§ **Work to be completed**
Would you print the listing that follows exactly, but without its pictures?

BEGIN

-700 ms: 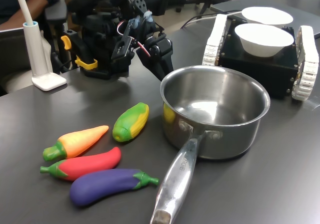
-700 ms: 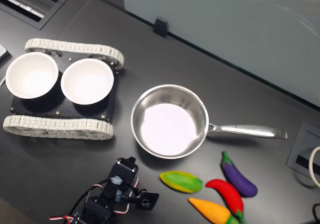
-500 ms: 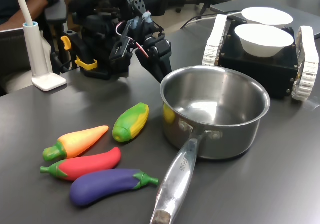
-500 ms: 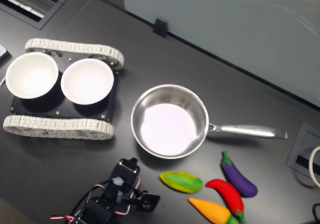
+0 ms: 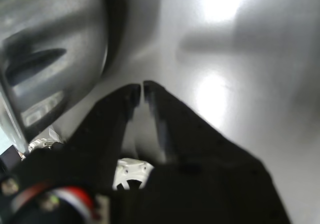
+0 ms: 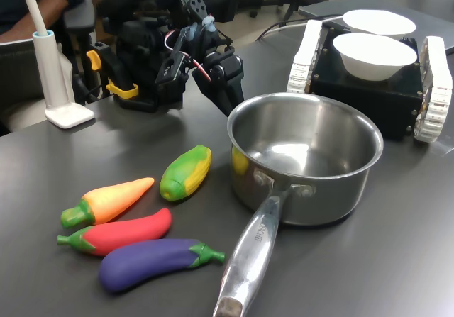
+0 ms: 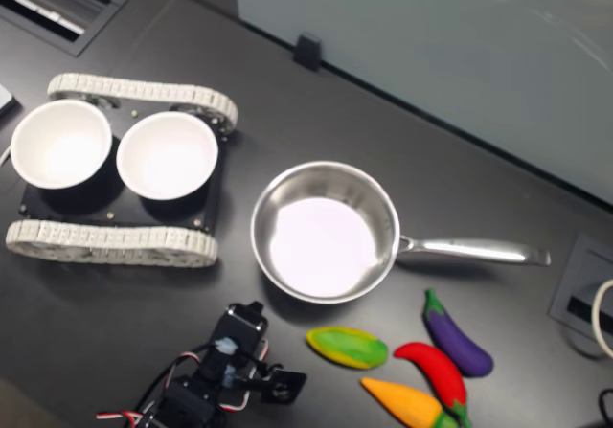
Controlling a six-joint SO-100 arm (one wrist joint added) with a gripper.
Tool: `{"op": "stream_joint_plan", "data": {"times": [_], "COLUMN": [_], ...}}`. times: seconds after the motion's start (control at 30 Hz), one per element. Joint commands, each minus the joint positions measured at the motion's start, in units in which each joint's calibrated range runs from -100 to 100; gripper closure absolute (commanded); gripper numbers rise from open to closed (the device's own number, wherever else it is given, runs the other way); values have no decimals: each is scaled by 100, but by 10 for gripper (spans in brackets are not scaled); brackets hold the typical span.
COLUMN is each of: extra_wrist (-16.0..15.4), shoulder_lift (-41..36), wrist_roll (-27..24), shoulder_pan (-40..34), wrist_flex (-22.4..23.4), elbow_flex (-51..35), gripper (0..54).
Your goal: Pick up the carrot and place them in the pan
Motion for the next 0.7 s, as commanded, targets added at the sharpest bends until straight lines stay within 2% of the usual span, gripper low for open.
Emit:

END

§ **Solution to this problem**
-700 ms: 
-700 ms: 
-500 ms: 
-500 ms: 
+0 ms: 
+0 ms: 
+0 ms: 
Controlling a six-joint SO-100 arm (one wrist joint added) with a gripper.
Tool: `{"op": "stream_joint_plan", "data": {"times": [_], "COLUMN": [_], ...}}`. times: seconds after the motion's start (control at 30 Hz), one per element. Joint commands, each minus the joint positions measured at the motion's start, in units in which each joint's calibrated range runs from -100 to 100; gripper closure absolute (commanded); gripper numbers rise from open to closed (the device's own number, wherever else it is given, runs the other way); values have no decimals: each is scaled by 100, but by 10 for gripper (spans in brackets are not scaled); brackets hold the typical span.
COLUMN is each of: extra_wrist (-16.0..15.4), shoulder_lift (-41..36), wrist_roll (-27..24), shoulder_pan (-40..34), wrist_flex (-22.4..23.4), elbow_flex (-51..35), gripper (0..54).
Your goal: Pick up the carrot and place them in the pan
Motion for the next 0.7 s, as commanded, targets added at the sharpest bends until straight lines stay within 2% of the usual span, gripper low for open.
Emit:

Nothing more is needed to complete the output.